To give a little back story. My g/f and I have been dating for just over two years. Shes 25 and Im 22. It wasnt love at first site for me but that quickly changed. things were great for the first year, until we decided to get our own place. Now i had been living at her place for about 6 months prior. So living together wasnt a big change. Shortly after we moved in things began to go sour. Little things were suddenly so important. long story short communication broke down. we have had the arguments and we would say this is the last time cause we cant deal with the heart ache. well that has gone on for almost a year. I tell her i love her and she says the same. about a month ago i noticed she was texting someone obsessively. way more then normal. i asked her repeatedly for days who it was and she told me her best friend Diana. now im no dummy but that girl doesnt text that much. it was wrong of me but i went through her emails. she went on craigslist in the personals and started talking to another guy. the first email clearly said she had a boyfriend and was just looking for a friend. i thought i had nothing to worry about. i tried to go through her phone but she had locked it. i went online to the account and noticed 745 messages in two days. along with 90 minute phone calls, when she said she was still working but got out early. this went on for 5 days. i finally hacked her phone and read a few messages.
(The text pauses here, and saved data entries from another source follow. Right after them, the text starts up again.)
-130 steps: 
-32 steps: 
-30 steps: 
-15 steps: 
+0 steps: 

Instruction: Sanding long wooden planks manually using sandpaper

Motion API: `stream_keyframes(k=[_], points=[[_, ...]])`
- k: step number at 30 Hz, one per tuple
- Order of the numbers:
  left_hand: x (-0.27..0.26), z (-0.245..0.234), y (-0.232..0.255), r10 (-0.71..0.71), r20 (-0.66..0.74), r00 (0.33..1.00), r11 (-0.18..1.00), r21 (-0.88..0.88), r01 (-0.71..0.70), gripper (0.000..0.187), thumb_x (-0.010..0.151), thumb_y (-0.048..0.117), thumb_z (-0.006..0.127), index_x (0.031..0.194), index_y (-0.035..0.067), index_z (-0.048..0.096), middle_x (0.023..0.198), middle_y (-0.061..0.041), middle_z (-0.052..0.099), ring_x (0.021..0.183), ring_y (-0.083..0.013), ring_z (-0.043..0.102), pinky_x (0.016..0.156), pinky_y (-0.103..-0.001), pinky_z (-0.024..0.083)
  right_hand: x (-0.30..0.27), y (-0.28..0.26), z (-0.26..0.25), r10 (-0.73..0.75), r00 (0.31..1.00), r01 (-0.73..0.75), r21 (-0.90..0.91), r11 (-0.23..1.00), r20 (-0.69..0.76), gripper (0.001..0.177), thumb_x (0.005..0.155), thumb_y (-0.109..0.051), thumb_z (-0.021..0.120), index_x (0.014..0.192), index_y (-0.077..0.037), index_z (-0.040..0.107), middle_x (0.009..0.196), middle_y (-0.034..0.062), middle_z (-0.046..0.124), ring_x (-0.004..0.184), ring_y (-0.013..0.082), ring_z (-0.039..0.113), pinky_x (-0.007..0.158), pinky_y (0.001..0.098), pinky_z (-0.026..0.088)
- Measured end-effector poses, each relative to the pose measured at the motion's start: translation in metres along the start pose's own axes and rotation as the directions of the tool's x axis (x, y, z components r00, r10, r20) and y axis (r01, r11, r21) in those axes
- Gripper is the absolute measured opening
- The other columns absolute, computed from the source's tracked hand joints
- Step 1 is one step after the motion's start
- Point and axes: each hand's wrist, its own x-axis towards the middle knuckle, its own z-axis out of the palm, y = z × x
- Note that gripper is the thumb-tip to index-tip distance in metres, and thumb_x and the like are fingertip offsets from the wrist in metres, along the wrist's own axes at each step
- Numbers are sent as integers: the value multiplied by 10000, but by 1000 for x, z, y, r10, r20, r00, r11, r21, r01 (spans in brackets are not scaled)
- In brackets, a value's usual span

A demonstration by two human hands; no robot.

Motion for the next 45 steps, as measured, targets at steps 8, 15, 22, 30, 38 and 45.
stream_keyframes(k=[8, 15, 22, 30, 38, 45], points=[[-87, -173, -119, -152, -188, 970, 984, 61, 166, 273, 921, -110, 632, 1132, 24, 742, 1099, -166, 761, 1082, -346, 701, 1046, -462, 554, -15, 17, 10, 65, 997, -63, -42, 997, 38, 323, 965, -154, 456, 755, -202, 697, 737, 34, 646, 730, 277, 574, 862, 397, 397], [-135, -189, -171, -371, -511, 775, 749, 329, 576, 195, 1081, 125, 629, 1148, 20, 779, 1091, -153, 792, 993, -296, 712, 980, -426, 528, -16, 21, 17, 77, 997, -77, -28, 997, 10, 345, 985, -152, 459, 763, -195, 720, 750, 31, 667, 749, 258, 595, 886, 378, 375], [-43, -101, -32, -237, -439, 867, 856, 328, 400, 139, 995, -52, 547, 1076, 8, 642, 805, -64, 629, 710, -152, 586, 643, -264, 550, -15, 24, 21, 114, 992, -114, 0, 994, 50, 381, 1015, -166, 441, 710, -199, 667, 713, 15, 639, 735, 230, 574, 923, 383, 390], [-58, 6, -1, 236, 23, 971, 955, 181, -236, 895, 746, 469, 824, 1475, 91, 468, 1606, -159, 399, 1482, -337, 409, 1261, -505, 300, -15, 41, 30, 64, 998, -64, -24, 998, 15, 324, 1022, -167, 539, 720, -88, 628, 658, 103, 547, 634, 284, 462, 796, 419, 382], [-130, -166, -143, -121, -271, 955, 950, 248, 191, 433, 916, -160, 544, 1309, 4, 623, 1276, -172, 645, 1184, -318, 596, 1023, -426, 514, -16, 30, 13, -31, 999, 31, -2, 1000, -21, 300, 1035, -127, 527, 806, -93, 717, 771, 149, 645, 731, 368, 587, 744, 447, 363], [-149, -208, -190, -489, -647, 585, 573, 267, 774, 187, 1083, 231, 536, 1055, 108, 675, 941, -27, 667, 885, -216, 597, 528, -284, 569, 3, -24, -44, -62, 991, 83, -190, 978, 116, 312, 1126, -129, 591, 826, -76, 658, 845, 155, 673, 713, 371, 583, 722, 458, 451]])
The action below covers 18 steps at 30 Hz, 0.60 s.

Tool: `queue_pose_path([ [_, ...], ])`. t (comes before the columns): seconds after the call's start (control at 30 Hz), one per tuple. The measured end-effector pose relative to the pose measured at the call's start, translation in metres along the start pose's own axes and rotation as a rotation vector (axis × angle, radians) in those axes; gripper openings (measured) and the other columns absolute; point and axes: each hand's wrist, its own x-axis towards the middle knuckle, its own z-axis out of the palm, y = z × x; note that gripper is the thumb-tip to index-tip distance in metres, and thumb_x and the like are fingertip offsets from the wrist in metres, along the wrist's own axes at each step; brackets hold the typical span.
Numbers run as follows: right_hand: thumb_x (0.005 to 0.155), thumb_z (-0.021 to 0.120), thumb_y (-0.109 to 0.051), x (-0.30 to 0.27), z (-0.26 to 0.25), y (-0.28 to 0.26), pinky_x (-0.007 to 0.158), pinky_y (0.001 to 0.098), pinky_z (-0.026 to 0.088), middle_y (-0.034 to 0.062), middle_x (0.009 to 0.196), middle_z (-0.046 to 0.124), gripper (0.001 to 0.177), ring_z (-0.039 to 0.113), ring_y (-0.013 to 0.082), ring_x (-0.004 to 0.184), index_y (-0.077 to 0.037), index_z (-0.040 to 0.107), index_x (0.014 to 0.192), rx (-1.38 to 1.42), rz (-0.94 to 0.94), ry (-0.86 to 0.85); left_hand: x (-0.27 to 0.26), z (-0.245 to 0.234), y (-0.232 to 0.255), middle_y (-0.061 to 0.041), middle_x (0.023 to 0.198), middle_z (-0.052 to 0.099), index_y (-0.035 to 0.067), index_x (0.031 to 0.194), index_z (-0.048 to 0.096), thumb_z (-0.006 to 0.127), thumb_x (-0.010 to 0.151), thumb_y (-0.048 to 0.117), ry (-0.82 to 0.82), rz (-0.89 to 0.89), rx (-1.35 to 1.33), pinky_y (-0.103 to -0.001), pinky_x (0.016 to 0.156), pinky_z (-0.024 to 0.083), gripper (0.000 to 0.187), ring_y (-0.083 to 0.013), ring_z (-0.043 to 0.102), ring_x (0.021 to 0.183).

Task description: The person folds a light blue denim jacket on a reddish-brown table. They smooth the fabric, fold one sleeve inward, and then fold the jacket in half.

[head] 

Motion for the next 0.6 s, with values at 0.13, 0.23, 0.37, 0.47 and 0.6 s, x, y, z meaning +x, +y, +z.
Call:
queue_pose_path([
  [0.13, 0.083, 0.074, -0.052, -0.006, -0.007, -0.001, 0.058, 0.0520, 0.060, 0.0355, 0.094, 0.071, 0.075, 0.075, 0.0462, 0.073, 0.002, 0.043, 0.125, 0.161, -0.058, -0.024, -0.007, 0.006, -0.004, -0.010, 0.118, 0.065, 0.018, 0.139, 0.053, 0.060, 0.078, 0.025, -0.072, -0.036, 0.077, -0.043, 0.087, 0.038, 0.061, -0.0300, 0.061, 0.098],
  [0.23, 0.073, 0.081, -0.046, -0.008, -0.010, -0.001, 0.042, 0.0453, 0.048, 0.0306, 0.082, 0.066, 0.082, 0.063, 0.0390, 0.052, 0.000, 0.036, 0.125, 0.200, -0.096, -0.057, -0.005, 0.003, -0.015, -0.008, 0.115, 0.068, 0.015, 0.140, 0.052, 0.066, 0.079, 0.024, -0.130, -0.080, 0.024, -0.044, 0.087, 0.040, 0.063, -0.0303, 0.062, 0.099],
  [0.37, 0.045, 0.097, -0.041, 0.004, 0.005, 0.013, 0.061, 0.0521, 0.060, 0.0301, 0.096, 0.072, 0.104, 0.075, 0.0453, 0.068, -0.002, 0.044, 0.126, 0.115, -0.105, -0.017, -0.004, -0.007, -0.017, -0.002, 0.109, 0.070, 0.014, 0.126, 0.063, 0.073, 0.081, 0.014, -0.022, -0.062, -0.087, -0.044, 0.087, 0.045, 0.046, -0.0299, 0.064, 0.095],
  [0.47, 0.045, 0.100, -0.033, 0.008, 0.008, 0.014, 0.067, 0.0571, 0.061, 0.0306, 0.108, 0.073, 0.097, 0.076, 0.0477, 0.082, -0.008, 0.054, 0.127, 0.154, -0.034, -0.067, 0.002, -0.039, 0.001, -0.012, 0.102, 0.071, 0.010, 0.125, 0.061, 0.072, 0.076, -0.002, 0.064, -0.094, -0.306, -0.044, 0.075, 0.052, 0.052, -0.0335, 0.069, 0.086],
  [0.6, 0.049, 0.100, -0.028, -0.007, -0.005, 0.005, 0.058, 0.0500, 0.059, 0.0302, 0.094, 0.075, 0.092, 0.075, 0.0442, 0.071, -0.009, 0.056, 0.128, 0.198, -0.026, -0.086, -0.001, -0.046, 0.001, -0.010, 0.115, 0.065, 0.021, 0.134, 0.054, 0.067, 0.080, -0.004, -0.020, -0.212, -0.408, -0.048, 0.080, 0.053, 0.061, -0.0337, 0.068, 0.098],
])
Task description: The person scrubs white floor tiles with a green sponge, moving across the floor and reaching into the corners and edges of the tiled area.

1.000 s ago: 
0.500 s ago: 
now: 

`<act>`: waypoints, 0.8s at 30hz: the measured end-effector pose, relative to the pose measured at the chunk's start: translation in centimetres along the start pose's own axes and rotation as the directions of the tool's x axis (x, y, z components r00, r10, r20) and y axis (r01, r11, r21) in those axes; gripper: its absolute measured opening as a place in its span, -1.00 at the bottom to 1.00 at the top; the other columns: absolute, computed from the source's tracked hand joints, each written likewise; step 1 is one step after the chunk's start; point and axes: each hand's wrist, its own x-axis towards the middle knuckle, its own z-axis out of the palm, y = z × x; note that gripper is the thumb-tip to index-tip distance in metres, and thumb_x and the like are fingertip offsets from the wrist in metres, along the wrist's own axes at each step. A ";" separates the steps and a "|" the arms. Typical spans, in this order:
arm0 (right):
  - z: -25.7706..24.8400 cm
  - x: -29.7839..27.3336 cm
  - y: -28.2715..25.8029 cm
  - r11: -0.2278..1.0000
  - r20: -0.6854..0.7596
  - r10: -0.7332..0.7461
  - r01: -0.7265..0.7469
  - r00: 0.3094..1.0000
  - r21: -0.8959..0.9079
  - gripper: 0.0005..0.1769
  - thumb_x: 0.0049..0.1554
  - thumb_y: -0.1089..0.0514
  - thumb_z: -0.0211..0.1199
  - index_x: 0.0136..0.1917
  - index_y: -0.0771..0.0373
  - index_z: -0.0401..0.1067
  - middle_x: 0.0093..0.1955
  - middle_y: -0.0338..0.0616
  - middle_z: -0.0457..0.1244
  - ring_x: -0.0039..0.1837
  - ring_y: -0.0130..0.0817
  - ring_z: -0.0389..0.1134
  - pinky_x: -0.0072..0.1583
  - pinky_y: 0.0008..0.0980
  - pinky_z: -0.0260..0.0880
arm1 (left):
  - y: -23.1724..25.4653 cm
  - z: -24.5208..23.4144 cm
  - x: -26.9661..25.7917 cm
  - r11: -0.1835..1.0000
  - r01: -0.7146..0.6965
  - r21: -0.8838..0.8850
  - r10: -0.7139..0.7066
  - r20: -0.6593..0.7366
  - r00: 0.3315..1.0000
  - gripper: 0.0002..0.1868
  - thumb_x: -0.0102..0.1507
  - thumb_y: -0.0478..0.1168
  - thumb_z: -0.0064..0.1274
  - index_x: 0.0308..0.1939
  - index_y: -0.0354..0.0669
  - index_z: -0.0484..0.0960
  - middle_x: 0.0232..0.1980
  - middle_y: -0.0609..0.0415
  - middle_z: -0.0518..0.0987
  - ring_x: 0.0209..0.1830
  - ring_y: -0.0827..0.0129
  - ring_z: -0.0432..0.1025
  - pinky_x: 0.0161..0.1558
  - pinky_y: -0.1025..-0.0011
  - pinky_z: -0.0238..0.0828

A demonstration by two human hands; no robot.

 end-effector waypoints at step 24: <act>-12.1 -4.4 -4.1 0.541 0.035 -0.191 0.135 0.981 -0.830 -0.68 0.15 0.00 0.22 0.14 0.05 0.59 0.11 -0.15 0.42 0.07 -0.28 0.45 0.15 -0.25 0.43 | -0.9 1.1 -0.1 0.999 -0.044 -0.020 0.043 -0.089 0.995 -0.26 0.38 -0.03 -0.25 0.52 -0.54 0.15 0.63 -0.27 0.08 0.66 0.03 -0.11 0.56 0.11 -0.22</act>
the first few was normal hi and so on. by the 10th message she was talking bad about me. somewhere in the middle of the list they were discussing drugs and sexual things they enjoy, also how sexy his tattoos were. the last message was good night sexy. by this time i was so angry i couldnt read anymore.

what makes this worse is she has never lied to me. not once through the entire relationship. she is a very honest person.

i confronted her and told her, me or him. i told her i would gladly go if she would like someone else but dont play me like that. it took about an hour of me packing my stuff for her to ask me to stay. i told her to stop talking to him. she refused. it took another hour after that for her to finally text him and say they couldnt talk. 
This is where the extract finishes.